Fig 7. ERRα is stabilized by viral infection.

(A-E) Immunoblotting analysis of ERRα protein expression in 293T (A), BMDMs (B), THP-1(C), MEFs (D), and HeLa (E) infected with VSV (MOI = 1.0) for the indicated times. α-Tubulin was used as the equal loading control. (F-G) Immunoblotting analysis of ERRα protein expression in THP-1 cells infected with HSV (F) or incubated with 100 ng/ml LPS (G) for the indicated times. α-Tubulin was used as the equal loading control. (H) Immunoblotting analysis of ERRα protein expression from tissues of VSV-infected C57BL/6 mice collected at the indicated time points (n = 3 per group). α-Tubulin was used as the equal loading control. (I) Immunoblotting analysis of fractionated 293T cells infected with VSV for the indicated times. Cyt, cytosolic; Nuc, nuclear.

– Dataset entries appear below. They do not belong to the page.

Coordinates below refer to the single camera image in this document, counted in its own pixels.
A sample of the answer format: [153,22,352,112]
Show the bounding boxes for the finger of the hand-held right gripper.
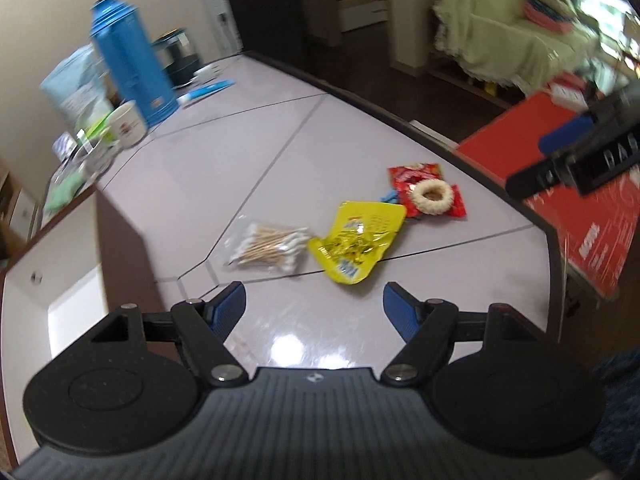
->
[540,112,597,154]
[505,156,571,200]

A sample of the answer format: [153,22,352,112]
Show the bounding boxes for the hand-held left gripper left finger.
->
[90,281,247,387]

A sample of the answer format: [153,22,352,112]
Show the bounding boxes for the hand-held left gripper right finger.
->
[381,281,544,387]

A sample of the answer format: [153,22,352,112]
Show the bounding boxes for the clear bag of cotton swabs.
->
[222,215,313,276]

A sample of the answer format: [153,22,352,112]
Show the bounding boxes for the red snack packet clear window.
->
[400,184,468,220]

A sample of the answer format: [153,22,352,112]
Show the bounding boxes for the yellow snack packet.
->
[307,201,407,285]

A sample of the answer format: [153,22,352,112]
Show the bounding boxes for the cream scrunchie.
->
[409,178,453,217]

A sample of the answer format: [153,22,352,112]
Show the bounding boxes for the brown cardboard box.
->
[0,185,181,466]

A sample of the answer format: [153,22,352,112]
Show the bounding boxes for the red cardboard box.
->
[457,91,640,301]

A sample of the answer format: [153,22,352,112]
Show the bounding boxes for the green covered sofa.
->
[432,0,601,96]

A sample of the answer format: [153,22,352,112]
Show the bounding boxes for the white mug with figures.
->
[82,132,123,176]

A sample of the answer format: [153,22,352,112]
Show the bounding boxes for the green towel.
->
[42,170,88,213]

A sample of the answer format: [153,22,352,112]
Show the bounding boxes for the white mug bear print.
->
[106,100,149,148]

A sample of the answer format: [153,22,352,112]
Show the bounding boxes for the blue white tube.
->
[177,79,236,106]

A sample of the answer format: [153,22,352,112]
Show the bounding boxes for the green tissue pack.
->
[75,110,116,141]

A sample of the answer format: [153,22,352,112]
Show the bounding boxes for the pill blister pack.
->
[52,132,78,161]

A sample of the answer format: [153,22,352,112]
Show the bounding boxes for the white bed base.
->
[337,0,388,31]

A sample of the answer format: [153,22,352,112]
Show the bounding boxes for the blue textured cloth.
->
[590,350,640,478]

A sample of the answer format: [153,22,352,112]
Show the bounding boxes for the wooden shelf unit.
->
[0,157,43,261]

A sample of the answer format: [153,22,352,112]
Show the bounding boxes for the dark green kettle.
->
[150,27,201,86]

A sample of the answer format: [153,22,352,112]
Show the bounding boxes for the blue thermos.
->
[89,0,180,126]

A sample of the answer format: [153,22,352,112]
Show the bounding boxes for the white pouch bag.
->
[40,45,113,121]

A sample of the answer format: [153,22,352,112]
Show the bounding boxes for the white tower appliance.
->
[200,0,243,58]

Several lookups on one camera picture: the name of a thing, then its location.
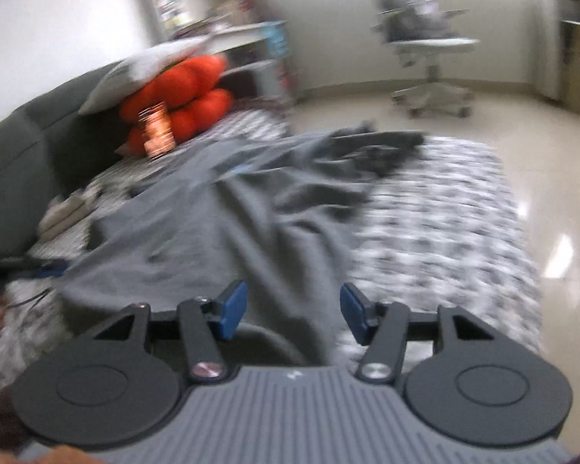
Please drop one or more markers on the light grey pillow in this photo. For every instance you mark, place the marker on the light grey pillow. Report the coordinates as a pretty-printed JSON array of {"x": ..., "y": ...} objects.
[{"x": 135, "y": 72}]

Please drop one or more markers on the grey curtain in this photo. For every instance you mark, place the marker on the grey curtain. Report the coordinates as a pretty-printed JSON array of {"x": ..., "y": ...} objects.
[
  {"x": 280, "y": 72},
  {"x": 548, "y": 34}
]

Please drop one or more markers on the blue plastic bag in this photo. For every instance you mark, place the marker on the blue plastic bag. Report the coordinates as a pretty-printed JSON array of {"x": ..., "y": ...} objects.
[{"x": 278, "y": 38}]

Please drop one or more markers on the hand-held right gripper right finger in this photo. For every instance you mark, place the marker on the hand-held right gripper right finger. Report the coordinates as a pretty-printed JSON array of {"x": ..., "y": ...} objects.
[{"x": 353, "y": 312}]

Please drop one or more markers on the dark grey sofa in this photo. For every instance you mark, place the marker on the dark grey sofa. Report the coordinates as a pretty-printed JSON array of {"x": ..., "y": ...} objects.
[{"x": 24, "y": 154}]

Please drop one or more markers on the grey t-shirt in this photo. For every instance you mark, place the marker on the grey t-shirt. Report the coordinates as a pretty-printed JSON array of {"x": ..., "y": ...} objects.
[{"x": 222, "y": 212}]

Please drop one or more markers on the grey backpack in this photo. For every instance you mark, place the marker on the grey backpack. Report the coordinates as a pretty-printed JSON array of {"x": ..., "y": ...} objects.
[{"x": 411, "y": 5}]

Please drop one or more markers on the white grey office chair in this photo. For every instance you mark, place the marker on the white grey office chair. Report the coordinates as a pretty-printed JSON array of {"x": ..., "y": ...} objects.
[{"x": 430, "y": 46}]

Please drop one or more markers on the orange pumpkin plush cushion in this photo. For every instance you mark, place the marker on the orange pumpkin plush cushion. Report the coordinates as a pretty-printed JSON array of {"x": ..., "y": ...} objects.
[{"x": 193, "y": 82}]

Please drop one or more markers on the white bookshelf desk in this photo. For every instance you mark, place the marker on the white bookshelf desk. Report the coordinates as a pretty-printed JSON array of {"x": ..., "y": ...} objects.
[{"x": 232, "y": 38}]

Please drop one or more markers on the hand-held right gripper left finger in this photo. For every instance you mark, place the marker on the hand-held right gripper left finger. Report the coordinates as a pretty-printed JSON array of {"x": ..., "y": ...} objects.
[{"x": 234, "y": 307}]

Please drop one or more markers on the person's right hand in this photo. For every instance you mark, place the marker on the person's right hand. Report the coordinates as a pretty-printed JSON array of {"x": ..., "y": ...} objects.
[{"x": 43, "y": 457}]

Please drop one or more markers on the grey checked blanket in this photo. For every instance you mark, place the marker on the grey checked blanket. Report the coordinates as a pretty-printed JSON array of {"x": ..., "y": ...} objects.
[{"x": 440, "y": 232}]

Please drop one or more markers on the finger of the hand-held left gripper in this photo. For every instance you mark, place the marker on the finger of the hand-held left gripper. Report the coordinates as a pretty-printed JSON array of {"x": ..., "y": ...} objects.
[{"x": 38, "y": 267}]

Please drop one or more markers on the beige folded cloth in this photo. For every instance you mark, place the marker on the beige folded cloth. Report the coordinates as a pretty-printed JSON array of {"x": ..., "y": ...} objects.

The purity of the fractions was assessed by blotting for Lamin A (nuclear protein) and α-Tubulin (cytosolic protein). (J) qRT-PCR analysis of ERRα mRNA expression in 293T cells infected with VSV (MOI = 1.0) for the indicated times. The data were normalized to the expression of the β-actin reference gene. Cell-based studies were performed independently at least three times with comparable results. The data are presented as the means ± SEM.